Copy all data exactly. Skip pictures.

INPUT DATA section start

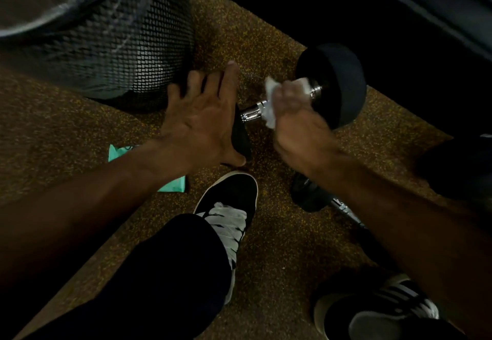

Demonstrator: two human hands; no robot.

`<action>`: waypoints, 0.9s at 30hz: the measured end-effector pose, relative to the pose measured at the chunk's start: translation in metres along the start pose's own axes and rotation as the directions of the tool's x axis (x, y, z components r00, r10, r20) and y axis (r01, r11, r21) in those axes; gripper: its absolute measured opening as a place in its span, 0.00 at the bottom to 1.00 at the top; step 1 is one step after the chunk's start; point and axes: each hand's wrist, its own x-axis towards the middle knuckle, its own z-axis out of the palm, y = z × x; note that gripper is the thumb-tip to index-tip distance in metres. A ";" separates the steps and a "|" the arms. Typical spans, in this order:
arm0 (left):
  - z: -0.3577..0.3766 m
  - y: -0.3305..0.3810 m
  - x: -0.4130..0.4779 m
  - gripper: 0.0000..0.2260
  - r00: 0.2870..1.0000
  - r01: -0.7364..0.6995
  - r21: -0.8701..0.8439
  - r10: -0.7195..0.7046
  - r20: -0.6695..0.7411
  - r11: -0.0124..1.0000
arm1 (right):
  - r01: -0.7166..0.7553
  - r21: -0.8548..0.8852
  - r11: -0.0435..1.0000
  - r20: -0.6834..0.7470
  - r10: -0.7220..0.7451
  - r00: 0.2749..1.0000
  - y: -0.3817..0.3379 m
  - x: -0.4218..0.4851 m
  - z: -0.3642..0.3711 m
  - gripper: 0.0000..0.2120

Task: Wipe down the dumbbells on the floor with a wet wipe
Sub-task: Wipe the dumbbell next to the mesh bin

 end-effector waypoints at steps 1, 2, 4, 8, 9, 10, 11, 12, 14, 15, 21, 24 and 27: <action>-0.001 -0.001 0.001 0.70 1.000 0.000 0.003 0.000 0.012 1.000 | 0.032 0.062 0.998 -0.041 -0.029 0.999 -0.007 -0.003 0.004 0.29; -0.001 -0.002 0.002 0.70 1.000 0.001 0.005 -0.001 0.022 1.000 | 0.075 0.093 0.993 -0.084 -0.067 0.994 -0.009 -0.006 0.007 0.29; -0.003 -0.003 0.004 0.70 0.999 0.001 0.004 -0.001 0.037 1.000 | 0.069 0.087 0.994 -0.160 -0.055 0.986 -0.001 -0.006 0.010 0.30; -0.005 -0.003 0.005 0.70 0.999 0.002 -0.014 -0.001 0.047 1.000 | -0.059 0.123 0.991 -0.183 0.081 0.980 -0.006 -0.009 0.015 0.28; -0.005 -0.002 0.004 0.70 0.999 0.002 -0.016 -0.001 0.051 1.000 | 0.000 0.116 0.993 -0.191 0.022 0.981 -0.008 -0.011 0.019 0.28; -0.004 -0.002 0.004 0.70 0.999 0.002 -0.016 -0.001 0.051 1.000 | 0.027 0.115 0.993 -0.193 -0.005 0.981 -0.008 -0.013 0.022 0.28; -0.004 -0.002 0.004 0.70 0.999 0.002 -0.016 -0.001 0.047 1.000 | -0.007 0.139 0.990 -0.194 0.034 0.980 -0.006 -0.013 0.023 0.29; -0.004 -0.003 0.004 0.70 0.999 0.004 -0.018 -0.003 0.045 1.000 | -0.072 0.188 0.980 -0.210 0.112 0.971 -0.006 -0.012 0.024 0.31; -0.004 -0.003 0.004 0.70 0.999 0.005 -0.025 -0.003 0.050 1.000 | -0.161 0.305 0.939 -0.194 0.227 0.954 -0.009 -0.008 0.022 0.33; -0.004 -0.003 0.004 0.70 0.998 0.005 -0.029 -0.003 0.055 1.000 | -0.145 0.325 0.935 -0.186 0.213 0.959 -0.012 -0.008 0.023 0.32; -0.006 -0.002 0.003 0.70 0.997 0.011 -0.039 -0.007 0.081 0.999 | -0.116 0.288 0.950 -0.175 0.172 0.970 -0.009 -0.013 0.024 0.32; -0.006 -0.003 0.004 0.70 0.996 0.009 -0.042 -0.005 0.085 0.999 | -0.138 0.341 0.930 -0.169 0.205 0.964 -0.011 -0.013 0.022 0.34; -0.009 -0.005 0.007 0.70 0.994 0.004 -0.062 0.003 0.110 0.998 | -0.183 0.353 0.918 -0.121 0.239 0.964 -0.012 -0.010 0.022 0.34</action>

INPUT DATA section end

» **ANSWER TO THE EXERCISE**
Demonstrator: two human hands; no robot.

`<action>`: waypoints, 0.9s at 30hz: the measured end-effector pose, relative to the pose measured at the chunk's start: translation in metres along the start pose's own axes and rotation as the directions of the tool's x axis (x, y, z components r00, r10, r20) and y axis (r01, r11, r21) in those axes; gripper: its absolute measured opening as a place in its span, 0.00 at the bottom to 1.00 at the top; step 1 is one step after the chunk's start; point and axes: each hand's wrist, its own x-axis towards the middle knuckle, its own z-axis out of the palm, y = z × x; note that gripper is the thumb-tip to index-tip distance in metres. A ";" separates the steps and a "|" the arms. Typical spans, in this order:
arm0 (left):
  - z: -0.3577..0.3766 m
  - y: -0.3305..0.3810 m
  - x: -0.4130..0.4779 m
  - gripper: 0.0000..0.2260
  - r00: 0.2870..1.0000
  - r01: -0.7364..0.6995
  - r21: -0.8701..0.8439
  - r10: -0.7195..0.7046
  - r20: -0.6695..0.7411
  - r11: -0.0124..1.0000
arm1 (right):
  - r01: -0.7166..0.7553
  - r21: -0.8548..0.8852
  - r11: -0.0435..1.0000
  - r20: -0.6834..0.7470
  - r10: -0.7220..0.7451
  - r00: 0.2749..1.0000
  - y: -0.3817..0.3379 m
  - x: -0.4218..0.4851 m
  - z: -0.3642..0.3711 m
  - gripper: 0.0000..0.2120

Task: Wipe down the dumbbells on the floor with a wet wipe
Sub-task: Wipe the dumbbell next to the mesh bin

 end-effector waypoints at steps 1, 2, 4, 8, 9, 10, 11, 12, 14, 15, 21, 24 and 27: <action>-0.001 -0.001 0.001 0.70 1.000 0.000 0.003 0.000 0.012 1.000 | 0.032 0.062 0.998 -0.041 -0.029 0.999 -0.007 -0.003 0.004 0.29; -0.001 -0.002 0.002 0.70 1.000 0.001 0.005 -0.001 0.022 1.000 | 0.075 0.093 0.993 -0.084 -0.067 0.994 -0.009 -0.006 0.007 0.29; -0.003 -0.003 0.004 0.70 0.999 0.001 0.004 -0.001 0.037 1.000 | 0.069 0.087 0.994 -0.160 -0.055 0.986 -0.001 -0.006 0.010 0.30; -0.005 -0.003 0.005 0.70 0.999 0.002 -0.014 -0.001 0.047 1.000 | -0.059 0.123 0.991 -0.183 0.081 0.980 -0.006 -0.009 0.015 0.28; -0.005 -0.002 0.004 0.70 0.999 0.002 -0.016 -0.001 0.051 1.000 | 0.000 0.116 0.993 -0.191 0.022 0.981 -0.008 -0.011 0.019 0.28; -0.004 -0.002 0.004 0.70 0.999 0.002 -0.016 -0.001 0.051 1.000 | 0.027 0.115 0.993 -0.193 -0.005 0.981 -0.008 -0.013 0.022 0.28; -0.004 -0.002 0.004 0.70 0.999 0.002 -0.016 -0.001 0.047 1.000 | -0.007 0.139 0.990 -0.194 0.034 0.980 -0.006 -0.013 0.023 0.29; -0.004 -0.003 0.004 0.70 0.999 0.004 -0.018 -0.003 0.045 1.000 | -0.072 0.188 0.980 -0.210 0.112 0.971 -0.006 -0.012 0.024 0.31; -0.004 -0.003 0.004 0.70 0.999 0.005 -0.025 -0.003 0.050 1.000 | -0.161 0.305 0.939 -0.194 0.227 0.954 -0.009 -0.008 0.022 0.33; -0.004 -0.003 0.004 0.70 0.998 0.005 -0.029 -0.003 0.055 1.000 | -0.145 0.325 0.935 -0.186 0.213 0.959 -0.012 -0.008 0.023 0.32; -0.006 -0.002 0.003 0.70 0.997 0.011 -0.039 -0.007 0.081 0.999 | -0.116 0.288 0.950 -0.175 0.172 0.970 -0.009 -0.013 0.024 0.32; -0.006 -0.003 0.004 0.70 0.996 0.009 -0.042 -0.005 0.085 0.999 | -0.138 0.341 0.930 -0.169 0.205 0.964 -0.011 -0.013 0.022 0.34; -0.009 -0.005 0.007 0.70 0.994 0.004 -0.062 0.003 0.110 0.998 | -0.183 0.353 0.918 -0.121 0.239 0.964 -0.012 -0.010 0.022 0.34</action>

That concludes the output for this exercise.